Elgin Writers Guild

Over the years, my writing has been related to my legal and teaching careers. Both types of writing are instrumental in purpose, almost exclusively. The object of each is to affect a positive result, ideally the one anticipated by the lawyer and the teacher.

Legal documents and correspondence do not explore possibilities unrelated to the situation at hand. The attempt is to use as many facts or reasonable hypotheses the facts or circumstances can support in order to make a case. Beyond the facts or circumstances relevant to the issue at hand, there is usually little or no poetic or flowery language. Precedent and case law are the structure upon which a legal document is built. While there is room, occasionally, to expand the parameters of the document or insert fictive ‘lessons,’ this is rare and dependent upon how skilled and knowledgeable the lawyer is and whether the superior would permit it.

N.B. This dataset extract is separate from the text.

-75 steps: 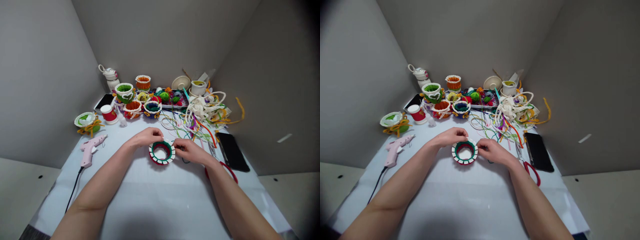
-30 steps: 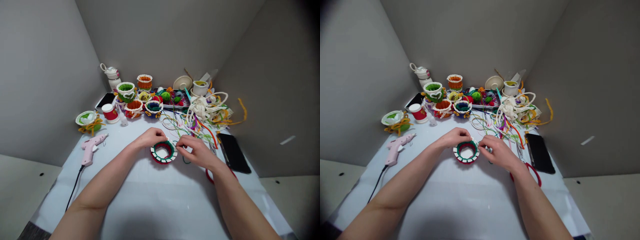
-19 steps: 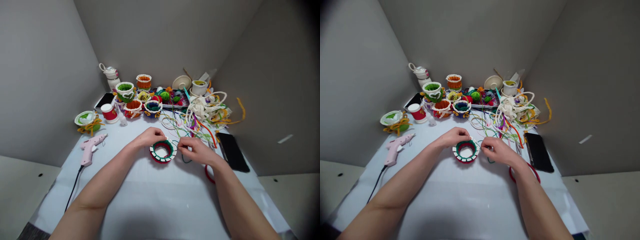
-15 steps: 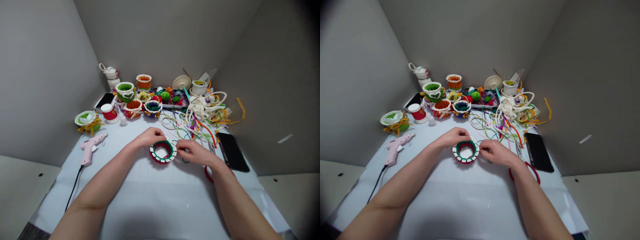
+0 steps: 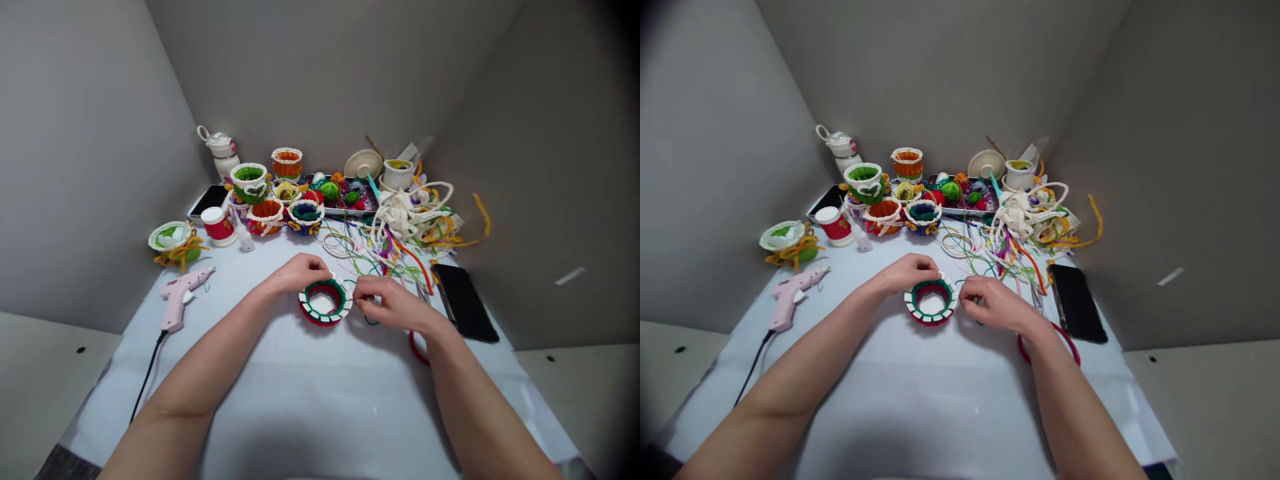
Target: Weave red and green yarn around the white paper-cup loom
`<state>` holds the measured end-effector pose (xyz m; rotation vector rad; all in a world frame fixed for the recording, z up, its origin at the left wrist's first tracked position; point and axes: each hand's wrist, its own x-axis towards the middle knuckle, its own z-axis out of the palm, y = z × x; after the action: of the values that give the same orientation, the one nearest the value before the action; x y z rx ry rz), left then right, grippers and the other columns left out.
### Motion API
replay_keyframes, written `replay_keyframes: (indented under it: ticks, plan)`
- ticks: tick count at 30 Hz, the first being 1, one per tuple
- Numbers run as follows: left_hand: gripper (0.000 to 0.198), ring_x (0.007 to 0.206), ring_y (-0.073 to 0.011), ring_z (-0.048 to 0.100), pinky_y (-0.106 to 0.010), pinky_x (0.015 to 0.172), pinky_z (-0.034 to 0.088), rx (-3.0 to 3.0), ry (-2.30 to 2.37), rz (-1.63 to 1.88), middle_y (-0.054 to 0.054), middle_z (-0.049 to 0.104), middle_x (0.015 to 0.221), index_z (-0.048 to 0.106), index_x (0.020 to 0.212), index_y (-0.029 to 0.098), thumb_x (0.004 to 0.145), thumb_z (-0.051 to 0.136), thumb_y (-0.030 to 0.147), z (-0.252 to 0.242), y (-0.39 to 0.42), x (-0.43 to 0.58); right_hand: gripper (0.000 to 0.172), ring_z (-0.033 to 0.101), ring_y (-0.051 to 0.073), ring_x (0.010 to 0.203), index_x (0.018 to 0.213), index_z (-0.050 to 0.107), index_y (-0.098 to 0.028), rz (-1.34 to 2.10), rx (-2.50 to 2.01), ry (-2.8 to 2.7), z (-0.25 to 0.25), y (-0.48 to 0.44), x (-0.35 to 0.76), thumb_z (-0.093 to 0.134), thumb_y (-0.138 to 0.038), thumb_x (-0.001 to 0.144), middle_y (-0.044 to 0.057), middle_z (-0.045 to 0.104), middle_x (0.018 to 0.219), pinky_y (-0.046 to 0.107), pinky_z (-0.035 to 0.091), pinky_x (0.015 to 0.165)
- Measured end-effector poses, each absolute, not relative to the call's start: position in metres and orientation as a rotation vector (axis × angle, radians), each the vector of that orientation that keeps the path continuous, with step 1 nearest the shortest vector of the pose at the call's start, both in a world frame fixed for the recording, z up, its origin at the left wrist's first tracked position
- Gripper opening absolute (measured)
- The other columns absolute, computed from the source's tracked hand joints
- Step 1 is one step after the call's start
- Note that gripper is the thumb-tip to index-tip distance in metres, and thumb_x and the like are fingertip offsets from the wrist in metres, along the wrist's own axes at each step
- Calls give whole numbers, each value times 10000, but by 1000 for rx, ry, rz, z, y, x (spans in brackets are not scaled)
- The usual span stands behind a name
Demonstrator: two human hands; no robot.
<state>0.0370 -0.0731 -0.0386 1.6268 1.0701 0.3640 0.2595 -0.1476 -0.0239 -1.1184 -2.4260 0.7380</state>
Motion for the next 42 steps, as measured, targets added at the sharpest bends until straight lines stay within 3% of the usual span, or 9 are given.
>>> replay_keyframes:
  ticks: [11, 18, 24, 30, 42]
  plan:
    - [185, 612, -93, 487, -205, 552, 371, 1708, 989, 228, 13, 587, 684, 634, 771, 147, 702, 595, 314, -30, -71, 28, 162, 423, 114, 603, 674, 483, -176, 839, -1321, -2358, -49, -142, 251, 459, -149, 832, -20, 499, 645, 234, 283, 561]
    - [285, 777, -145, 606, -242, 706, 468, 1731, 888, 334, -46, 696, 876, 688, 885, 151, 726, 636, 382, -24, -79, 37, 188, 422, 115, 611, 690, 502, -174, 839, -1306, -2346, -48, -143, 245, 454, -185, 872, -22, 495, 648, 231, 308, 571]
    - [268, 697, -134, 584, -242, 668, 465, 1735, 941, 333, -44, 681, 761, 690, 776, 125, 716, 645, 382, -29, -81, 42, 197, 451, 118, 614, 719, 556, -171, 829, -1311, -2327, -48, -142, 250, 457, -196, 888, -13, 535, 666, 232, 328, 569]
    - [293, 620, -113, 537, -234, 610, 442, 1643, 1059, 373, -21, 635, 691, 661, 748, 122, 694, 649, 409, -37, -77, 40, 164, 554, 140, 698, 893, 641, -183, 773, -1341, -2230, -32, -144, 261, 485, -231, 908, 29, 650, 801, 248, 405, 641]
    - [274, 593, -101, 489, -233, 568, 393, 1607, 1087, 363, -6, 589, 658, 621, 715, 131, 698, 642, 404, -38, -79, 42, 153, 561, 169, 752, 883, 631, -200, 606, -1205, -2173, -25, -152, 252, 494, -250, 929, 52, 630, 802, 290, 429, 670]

The worth of boilerplate cannot be over-stated in terms of getting down the facts and ordering one’s thoughts in order to proceed with the argument. Research and organization usually precede the move to a first draft using the boilerplate and its language. 

Writing as a language teacher allows a wide range of creativity without losing sight of the objectives of the lesson and the skill levels of the students. The entire purpose of the lesson and the course is to impart skills in the foreign language. Making engaging exercises, games and projects that capture the attention of students encourages them to participate. Putting students in the lead encourages willingness to participate.

As long as the teacher follows the guide provided by the school or Board, the sky is the limit. Almost. Students must be given the support and time needed to digest material and to feel confident to speak and write. That is why, although allowing for creativity, teaching materials are instrumental in purpose. I am pleased with many of the plans and activities I have invented over the years.

I do write short pieces for fun and sharing with family and book club members. I also write poems and songs. My topics are varied, sometimes wild. My love is letting my imagination loose – it flies in all directions taking in my entire life and experiences all over the world encompassing different genres – especially unusual vocabulary, multi-syllabic and multi-lingual scenarios. In all my writing, I usually outline the work in my mind once or twice, before committing to paper. Then I re-write and so on. I am by no means a poet or expert in prose. I realize instrumentality can be an intended by-product or even the main idea in a work of fiction. But, I do not believe this is a necessary element of fiction.

Books that particularly engage me are those that use multi-syllabic words with perfectly grammatical and punctuated paragraphs that run for at least an entire page, ideally more. The ability to conjure pages of words telling a compelling story that keeps my interest seems an impossible task for me, if I were to try to write fiction.